Jose Burgos Rivera, 91; family patriarch

ROCHESTER — Jose Burgos Rivera, the patriarch of a local Latino family that produced several community leaders, died Jan. 2, 2014, at age of 91.

Mr. Burgos was born Nov. 10, 1922, in Aibonito, Puerto Rico, and was one of 11 children, according to information from his daughter, Vilma Burgos.

Just weeks before turning 18, he enlisted in the U.S. Army and served with the 65th Infantry for six years, said his son, Roberto Burgos. His father’s service was an eye-opening experience in many ways, he added.

After his Puerto Rican contingent trained in Panama, Mr. Burgos encountered racism for the first time when stationed in New Orleans. His good friend, who happened to have darker skin, was not allowed on a bus meant for "whites only," Burgos said.

"He refused to get on the bus if his friend couldn’t get on the bus," said Roberto Burgos. "They left and he expressed that it was wrong … but they were there to do a job and that didn’t stop them from doing what they have to do."

Soon after the incident, they were headed to World War II’s European Theater. Mr. Burgos served stints in North Africa, Italy and France before being stationed in Germany where he served as a scout on the front lines, explained Roberto Burgos. Post-occupation, he continued his service for another three years and got to know German people well, his son added. Mr. Burgos even learned to speak German fluently.

"Before war was declared, Germany was the enemy and he went to fight the Germans," his son said. "After the war, he was part of the occupation troops, and he became the peacemaker. He wanted to make friends with the Germans. He went out of his way to meet German civilians. … And he walked away with a better understanding of what the war was about."

Following the war, he opened the first grocery store in Asomante, Puerto Rico, where he met his future wife, Liduvina Bonilla-Santiago, stated Vilma Burgos. They were married 66 years.

Mr. Burgos moved his family to Rochester in 1954 and began working alongside his brother, Victor, at a bakery on Joseph Avenue for a few years. Through that job, he made friends with two local elected officials and obtained a job at the city’s parks and recreation department in 1959, his son said.

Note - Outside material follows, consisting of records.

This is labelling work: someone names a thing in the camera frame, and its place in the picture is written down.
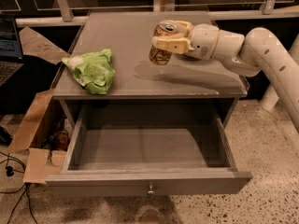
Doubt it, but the green chip bag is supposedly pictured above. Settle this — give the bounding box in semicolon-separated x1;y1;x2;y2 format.
62;49;115;94

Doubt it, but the metal drawer knob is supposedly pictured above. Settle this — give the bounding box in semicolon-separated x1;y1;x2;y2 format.
147;185;155;195

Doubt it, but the brown cardboard sheet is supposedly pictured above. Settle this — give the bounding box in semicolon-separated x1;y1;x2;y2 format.
19;27;69;64

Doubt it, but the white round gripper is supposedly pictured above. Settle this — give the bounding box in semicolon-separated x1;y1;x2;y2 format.
152;20;220;60

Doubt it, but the grey cabinet with counter top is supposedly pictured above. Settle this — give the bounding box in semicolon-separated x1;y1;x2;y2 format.
50;10;250;129

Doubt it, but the orange soda can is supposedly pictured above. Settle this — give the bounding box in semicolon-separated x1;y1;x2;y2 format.
149;21;178;65

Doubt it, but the open grey top drawer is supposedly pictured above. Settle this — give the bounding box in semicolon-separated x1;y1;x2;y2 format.
46;117;252;197

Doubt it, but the open cardboard box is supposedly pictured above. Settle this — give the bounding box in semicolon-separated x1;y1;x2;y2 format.
7;89;66;184

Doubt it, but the metal railing frame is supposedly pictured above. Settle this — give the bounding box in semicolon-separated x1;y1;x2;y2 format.
0;0;299;28

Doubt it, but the black cable on floor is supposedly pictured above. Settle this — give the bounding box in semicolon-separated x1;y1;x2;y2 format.
0;151;40;224

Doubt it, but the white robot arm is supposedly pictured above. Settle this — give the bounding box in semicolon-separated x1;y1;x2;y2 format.
149;20;299;128

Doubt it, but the laptop computer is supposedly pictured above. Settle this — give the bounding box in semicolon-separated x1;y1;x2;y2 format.
0;14;23;86

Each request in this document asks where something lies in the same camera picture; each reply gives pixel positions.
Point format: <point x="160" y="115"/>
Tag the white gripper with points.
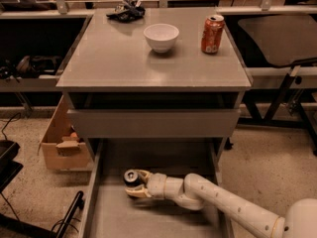
<point x="156" y="184"/>

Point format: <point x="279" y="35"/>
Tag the blue pepsi can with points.
<point x="131" y="178"/>

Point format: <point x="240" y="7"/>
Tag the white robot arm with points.
<point x="194" y="191"/>

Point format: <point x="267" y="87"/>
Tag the open grey middle drawer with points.
<point x="110" y="213"/>

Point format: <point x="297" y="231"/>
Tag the closed grey top drawer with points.
<point x="214" y="123"/>

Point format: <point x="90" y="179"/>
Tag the grey drawer cabinet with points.
<point x="114" y="68"/>

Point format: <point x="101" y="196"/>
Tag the orange soda can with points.
<point x="212" y="34"/>

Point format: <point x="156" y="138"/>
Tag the cardboard box on floor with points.
<point x="63" y="149"/>

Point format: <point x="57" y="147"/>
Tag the black chair base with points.
<point x="34" y="203"/>

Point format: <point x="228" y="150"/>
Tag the white ceramic bowl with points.
<point x="161" y="37"/>

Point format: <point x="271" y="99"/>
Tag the black crumpled chip bag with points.
<point x="127" y="11"/>

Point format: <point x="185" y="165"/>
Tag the black office chair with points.
<point x="280" y="53"/>

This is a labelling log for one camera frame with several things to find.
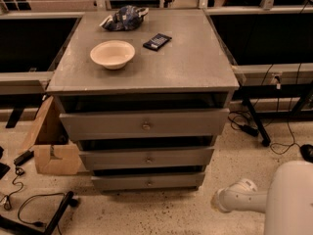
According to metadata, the blue crumpled chip bag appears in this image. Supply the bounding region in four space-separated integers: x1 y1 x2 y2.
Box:
100 5 149 31

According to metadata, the brown cardboard box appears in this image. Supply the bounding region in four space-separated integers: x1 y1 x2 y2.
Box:
19 97 82 175

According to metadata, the grey top drawer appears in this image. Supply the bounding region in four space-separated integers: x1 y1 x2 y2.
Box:
60 109 229 141

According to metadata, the dark blue snack packet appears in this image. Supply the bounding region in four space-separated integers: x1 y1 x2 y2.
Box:
143 33 171 51

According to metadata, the grey middle drawer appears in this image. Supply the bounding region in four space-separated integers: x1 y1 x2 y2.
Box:
79 147 213 170

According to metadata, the black floor cable left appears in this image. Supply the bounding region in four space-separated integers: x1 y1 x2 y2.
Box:
0 166 81 235

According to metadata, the black table leg right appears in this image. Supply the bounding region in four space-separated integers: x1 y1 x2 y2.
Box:
243 97 271 147

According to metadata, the black round object right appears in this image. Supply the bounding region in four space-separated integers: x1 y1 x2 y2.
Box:
300 144 313 163

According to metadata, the black stand leg left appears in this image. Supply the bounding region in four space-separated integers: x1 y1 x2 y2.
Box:
0 191 78 235

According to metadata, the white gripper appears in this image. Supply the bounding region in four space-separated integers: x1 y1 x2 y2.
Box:
211 187 234 213

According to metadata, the grey drawer cabinet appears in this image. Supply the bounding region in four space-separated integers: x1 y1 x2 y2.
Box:
46 9 241 192

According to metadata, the grey drawer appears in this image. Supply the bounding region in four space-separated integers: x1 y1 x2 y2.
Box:
91 172 204 192
79 147 213 170
60 109 229 141

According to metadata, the white bowl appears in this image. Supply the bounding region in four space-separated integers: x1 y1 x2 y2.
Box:
90 40 135 70

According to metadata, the black power adapter with cable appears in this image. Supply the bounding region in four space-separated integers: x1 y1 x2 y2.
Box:
227 62 304 156

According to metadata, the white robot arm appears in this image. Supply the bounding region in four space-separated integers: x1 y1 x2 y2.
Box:
212 161 313 235

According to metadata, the grey bottom drawer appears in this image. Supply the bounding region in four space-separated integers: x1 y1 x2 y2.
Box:
91 172 204 192

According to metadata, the black flat device on floor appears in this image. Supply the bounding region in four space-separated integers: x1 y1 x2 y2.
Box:
14 150 34 166

He worked there for 27 years and moved up the ranks to crew chief, even though he had refused to take the civil service exams, said Roberto Burgos. Eventually, his supervisors decided to give him an oral exam, which he passed and finally received the promotion he had sought, his son added.

"He worked circles around everybody," Roberto Burgos said. "When he came home and said, ‘They finally promoted me based on what I know and demonstrated,’ we were all very proud of him."

His father also felt proud that two of his sons ended up working for City Hall. Luis Burgos was even sworn in as commissioner of parks and recreation on his father’s birthday — 50 years after Mr. Burgos became the first Hispanic to work for that department, said Vilma Burgos, who works with her brother, Alfred, at the business he owns and operates, Burgos Income Tax Inc.

Mr. Burgos also had a few side jobs to afford caring for his seven children and a nephew he had adopted at a young age, noted Roberto Burgos. Through his connections, he also helped his children get jobs, and Roberto Burgos worked alongside his dad after school at age 17 cleaning office buildings.

That job allowed him to buy a Mustang, with his father cosigning the load, he added.

"He taught us there was no shame of work, regardless of what it was, clearing floors, mopping, you’re working," said Roberto Burgos, "You’re making a living. It was manual work, hard work, but that was OK."

Through his many different friends, Mr. Burgos also taught his children through his actions, not words, to judge people only on their character.

"We all grew up like that, feeling comfortable with all kinds of people. That was a great value he imparted to all his children," said Roberto Burgos. "We never talk about it but we all have this great diversity of dear friends from all walks of life."

Following retirement in 1986, his father bought a new pick-up truck and continued helping family and friends whenever needed for many years, said Roberto Burgos. Two years ago, he was diagnosed with Parkinson’s.

"He was a fighter until the end, a survivor," Roberto Burgos remarked. "He did the best with what he had to work with in terms of his social status, economic status, circumstances of life. Wherever he found himself, he tried to do the best he could."

Mr. Burgos was predeceased by a nephew, Jose R. Burgos. He is survived by his wife; daughters and son-in-law, Vilma and Cathy and Rick Rivera; and sons and daughters-in-law, J. Roberto and Sonia Burgos, Victor and Gladys Burgos, Alfred and Ana Burgos, Edwin "Chu" Burgos and Luis Burgos; 17 grandchildren; and 36 great-grandchildren.

Donations in Mr. Burgos’ memory may be made to the Veterans Outreach Center, 459 South Ave., Rochester, NY 14620.